Ela abriu os olhos, se endireitando na cadeira. Ethan observou enquanto ela começava a chorar. Era a primeira vez, ele percebeu, que via as barreiras dela caírem por completo.

—Desculpe – ela respirou fundo algum tempo depois, tentando sorrir para ele – Estraguei seu trabalho, não foi?

—Nem tanto – ele deu os ombros, pegando um lenço de papel e limpando os borrões do rosto dela – O que aconteceu com eles?

—Cindy, aconteceu – ela suspirou – Foi depois da festa de doze anos dela, nós nunca nos demos bem, e ela armou feio pra mim... E então tinha um menino que ela gostava, e ele me beijou.
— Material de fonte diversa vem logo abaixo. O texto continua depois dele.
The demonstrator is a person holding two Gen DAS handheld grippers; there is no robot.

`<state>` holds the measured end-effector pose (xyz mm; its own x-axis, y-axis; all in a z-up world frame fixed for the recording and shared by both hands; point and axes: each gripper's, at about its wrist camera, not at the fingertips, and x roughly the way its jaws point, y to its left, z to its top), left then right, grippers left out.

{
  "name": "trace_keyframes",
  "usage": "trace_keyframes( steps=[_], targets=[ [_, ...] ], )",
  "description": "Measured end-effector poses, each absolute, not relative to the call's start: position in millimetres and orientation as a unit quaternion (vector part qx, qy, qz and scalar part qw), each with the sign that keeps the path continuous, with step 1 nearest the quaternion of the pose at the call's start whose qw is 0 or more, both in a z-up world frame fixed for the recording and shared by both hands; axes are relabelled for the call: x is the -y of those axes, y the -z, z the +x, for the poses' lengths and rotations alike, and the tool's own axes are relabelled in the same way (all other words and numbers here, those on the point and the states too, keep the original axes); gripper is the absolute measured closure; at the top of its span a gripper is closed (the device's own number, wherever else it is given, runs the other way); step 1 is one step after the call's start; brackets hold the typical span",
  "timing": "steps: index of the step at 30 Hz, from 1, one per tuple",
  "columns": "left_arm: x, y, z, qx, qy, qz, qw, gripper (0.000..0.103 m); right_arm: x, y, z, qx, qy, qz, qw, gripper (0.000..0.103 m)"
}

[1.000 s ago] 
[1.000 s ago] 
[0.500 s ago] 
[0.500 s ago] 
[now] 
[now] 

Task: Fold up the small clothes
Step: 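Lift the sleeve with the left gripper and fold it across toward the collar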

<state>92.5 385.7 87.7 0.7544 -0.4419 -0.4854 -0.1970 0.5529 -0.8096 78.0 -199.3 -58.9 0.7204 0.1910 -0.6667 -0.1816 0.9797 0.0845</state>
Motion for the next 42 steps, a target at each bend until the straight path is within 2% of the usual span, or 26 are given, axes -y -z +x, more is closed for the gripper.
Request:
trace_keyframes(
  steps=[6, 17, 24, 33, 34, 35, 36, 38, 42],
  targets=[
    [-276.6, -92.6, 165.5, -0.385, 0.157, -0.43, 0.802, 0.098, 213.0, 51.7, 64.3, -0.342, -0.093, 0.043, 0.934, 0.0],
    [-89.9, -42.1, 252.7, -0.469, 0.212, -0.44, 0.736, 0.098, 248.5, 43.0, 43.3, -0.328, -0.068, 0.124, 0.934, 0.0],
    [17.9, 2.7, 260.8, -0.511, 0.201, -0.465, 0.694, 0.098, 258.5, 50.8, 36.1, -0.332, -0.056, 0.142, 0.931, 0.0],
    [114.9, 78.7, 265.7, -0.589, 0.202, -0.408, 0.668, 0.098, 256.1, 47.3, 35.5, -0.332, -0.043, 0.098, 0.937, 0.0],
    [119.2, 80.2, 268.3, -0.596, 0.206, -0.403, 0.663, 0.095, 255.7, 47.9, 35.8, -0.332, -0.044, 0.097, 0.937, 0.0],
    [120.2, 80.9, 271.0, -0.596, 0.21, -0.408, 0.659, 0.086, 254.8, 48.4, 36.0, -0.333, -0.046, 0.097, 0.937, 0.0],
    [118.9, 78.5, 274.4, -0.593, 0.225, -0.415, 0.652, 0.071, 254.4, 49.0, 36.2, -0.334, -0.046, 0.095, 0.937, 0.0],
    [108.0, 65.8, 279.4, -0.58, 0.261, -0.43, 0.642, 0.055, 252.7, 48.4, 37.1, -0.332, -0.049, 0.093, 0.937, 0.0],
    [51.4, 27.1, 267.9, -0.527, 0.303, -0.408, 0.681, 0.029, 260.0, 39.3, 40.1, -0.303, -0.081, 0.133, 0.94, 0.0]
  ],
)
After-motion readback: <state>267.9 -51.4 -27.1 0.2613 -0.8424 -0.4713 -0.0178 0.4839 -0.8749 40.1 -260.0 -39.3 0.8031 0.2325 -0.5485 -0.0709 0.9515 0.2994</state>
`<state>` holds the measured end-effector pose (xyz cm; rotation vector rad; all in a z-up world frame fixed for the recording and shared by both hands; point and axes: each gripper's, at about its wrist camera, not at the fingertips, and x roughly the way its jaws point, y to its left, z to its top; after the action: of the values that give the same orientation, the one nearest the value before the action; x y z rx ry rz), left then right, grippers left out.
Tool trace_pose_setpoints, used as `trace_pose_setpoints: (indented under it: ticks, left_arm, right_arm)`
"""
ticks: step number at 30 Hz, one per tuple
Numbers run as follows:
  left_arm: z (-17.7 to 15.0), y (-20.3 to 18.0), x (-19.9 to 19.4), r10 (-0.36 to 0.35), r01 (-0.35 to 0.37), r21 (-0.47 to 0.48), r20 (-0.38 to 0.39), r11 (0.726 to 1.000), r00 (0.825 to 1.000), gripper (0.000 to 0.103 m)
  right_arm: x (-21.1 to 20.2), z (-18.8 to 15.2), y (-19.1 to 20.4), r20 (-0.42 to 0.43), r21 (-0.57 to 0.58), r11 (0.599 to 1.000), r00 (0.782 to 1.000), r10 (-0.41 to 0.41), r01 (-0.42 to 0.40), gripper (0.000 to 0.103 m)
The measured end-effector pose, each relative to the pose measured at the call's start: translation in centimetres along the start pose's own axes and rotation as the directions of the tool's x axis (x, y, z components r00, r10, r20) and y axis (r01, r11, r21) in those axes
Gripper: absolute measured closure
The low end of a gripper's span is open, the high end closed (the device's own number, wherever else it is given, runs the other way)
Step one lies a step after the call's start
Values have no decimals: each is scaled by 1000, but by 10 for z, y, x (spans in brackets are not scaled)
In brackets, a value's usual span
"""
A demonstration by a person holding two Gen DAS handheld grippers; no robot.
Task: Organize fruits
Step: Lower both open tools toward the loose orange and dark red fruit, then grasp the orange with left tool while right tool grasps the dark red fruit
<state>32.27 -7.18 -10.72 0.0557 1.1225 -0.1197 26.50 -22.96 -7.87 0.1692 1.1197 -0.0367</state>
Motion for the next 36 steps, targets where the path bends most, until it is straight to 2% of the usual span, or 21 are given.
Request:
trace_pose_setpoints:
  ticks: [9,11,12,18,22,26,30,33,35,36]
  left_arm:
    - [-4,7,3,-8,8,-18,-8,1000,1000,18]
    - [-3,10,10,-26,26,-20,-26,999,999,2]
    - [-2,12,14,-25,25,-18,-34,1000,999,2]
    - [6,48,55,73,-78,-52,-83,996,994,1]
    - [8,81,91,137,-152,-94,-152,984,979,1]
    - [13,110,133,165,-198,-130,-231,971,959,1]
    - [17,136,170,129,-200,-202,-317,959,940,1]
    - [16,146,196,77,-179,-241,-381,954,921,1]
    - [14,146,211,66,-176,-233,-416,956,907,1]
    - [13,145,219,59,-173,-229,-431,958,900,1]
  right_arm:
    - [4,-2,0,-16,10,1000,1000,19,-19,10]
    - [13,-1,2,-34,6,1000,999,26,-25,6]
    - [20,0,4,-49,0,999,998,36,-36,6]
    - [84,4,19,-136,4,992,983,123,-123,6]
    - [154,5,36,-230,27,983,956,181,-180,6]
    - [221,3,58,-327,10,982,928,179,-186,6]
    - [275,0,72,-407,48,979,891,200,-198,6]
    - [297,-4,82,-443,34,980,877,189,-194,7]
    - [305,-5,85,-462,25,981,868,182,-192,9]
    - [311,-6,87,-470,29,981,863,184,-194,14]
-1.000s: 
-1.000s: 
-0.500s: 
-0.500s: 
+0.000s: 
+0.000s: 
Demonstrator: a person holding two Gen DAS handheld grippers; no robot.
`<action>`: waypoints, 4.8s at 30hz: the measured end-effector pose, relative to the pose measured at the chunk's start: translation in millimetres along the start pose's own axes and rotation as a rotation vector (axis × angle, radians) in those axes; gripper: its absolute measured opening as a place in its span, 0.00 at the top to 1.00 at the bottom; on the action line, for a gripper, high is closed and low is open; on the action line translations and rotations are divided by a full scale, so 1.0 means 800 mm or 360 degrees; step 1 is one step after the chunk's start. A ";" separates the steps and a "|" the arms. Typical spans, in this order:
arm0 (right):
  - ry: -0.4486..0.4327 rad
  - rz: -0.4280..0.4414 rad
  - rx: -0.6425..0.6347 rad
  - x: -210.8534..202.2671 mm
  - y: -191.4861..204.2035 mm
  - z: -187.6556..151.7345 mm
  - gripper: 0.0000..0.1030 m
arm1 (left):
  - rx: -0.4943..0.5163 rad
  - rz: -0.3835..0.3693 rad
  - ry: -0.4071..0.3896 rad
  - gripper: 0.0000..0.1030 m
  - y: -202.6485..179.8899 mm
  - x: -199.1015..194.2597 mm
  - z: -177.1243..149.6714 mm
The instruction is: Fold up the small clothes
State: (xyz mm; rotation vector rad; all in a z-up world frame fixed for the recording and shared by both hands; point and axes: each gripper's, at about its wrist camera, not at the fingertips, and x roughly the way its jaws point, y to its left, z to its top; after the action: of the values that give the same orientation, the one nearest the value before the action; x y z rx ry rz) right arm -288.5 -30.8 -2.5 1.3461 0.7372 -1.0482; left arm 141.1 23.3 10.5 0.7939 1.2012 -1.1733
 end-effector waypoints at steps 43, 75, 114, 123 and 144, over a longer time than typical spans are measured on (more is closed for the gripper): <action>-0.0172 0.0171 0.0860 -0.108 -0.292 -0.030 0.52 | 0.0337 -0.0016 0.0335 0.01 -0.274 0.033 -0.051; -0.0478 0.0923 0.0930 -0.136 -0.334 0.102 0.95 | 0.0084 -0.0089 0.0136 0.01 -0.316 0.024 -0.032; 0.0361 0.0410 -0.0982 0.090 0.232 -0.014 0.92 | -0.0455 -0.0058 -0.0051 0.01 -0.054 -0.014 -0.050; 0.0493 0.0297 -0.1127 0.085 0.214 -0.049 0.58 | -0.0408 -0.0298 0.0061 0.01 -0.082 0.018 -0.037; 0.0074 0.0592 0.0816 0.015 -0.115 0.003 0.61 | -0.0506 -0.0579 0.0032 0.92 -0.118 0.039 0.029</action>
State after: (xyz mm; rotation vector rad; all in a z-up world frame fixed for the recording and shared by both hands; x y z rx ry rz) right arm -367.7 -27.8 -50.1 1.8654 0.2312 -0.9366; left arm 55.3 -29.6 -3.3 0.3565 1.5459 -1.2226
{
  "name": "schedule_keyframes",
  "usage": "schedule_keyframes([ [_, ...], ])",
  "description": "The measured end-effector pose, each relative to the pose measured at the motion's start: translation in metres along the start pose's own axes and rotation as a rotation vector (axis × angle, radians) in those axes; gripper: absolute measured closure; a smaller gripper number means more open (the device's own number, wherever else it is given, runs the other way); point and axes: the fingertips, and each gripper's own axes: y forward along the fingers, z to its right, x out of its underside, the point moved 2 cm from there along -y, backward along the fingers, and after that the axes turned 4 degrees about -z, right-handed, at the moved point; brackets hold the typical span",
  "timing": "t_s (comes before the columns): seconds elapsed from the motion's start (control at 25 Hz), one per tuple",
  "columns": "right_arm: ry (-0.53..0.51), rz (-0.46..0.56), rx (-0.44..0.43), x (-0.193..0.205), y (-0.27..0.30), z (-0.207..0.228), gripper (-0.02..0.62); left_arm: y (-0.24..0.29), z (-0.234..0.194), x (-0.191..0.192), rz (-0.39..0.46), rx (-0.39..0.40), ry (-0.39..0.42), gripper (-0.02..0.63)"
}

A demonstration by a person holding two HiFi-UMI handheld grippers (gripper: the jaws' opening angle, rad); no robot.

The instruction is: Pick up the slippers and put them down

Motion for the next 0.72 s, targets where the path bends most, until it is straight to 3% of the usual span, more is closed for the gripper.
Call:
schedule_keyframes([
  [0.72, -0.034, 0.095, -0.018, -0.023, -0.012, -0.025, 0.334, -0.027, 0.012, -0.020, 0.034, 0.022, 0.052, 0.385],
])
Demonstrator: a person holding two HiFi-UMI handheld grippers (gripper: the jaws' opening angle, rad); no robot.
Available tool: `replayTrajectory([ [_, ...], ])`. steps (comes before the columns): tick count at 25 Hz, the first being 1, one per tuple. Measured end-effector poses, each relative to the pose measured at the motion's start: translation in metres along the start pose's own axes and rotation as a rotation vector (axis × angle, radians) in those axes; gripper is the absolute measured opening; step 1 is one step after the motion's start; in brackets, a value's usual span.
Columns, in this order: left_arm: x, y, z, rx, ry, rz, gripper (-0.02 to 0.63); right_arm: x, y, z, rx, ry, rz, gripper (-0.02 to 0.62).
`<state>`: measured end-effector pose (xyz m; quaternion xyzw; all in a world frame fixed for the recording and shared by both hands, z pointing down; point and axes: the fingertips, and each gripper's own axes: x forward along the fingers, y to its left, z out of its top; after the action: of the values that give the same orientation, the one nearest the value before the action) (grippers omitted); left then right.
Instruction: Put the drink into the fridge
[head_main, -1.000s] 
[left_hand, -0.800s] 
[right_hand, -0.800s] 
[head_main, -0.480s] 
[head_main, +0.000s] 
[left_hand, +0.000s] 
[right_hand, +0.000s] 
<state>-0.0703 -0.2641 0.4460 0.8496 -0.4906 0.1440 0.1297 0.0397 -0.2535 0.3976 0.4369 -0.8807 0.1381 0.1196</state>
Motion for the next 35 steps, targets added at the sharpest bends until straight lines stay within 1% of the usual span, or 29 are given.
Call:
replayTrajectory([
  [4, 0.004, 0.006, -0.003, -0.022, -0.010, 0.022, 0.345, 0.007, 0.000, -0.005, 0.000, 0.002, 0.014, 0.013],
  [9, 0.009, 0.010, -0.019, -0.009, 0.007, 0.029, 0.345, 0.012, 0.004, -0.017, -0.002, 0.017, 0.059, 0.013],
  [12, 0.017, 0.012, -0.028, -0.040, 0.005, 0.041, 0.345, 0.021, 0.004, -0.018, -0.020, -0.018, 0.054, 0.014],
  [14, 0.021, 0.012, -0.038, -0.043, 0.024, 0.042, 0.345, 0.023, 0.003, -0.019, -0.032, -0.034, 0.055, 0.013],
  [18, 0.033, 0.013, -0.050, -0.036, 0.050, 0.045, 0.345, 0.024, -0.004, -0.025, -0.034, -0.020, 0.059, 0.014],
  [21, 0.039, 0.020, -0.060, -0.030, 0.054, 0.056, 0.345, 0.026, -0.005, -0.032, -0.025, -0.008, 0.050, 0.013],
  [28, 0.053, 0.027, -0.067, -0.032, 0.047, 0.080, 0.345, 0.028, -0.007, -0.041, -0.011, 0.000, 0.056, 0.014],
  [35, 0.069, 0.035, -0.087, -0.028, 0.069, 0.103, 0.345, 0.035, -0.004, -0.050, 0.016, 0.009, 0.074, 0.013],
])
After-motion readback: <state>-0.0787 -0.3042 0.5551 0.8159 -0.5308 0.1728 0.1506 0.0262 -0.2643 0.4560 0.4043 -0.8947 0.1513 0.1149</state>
Ela ficou furiosa, e acusou meus pais de terem roubado uma pulseira dela... É claro que todos acreditaram na princesinha perfeita! Ela armou tudo, mandou uma das amigas dela na minha casa pedir um caderno emprestado, e plantou o maldito bracelete lá... Quando encontraram, eles levaram meus pais!

—Então... Eles estão na Ilha? – perguntou Ethan, perplexo. Nunca ouvira falar de nada do tipo na Ilha.

—Não, não estão... Graças a minha madrinha - ela sorriu melancólica – Ela intercedeu por eles, mas eles foram banidos para além da floresta de Sherwood, para trabalhar nas minas mais distantes do reino. Eles nunca podem voltar. Nem no Natal. Mas pelo menos eu sei que estão seguros!

—Quem é a sua madrinha? – perguntou ele, embora já previsse a resposta.

—A Branca, é claro – ela revirou os olhos – Ela é como uma segunda mãe pra mim, eu vivo com ela desde que eles foram embora!

—Entendo por que você odeia tanto ela – suspirou ele, passando com os dedos um pouquinho de brilho nos lábios dela – E agora, está pronta pra passar por cima disso!

—Acabou? – ela perguntou, os olhos brilhando em expectativa.

—Aqui – ele entregou o espelho da mãe para ela – O que acha?

—Ethan, essa... Não sou eu! – ela arfou, passando a mão pelo rosto – Não, não pode ser.

—É claro que é – ele pegou a mão dela, a levando até um espelho maior – Agora você é igual, por fora e por dentro!

—Artificial? – ela ergueu uma sobrancelha, brincando.

—Forte – ele corrigiu, levantando o queixo dela – Alguém que passou pelo que você passou, deveria parecer assim. Se quer usar uma armadura, Danielly, que seja uma armadura bonita!